→ INSTRUCTIONS FOR THE TASK:
Keeping every word the same, return the listing from its first line until the line holding "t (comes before" has been returned as well.

■ ■ ■ ■ ■ ■ ■

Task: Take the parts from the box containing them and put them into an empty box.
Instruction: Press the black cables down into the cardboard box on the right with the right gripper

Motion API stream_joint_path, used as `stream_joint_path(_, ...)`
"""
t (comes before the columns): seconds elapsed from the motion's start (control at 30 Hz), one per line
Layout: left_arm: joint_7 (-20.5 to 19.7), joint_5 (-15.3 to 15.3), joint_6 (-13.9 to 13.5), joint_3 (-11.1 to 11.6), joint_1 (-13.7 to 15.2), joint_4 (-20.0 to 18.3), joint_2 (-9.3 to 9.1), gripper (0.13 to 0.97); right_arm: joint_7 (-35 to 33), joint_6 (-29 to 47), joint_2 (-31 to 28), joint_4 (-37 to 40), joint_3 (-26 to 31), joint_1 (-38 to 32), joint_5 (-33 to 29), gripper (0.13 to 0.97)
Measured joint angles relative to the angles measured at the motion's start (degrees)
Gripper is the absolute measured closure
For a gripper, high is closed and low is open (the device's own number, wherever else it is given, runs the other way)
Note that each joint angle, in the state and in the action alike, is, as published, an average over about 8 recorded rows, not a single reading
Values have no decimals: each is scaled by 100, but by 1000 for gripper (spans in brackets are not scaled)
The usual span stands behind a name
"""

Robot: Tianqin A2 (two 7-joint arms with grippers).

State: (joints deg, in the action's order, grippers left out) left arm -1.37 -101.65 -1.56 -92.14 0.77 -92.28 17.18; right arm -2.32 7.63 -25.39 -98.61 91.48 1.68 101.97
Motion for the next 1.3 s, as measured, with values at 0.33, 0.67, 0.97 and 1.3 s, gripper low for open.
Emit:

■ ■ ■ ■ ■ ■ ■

→ RESPONSE TO THIS EXERCISE:
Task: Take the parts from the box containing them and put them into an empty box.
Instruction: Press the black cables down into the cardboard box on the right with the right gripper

Motion API stream_joint_path, used as `stream_joint_path(_, ...)`
"""
t (comes before the columns): seconds elapsed from the motion's start (control at 30 Hz), one per line

This output requires nothing more.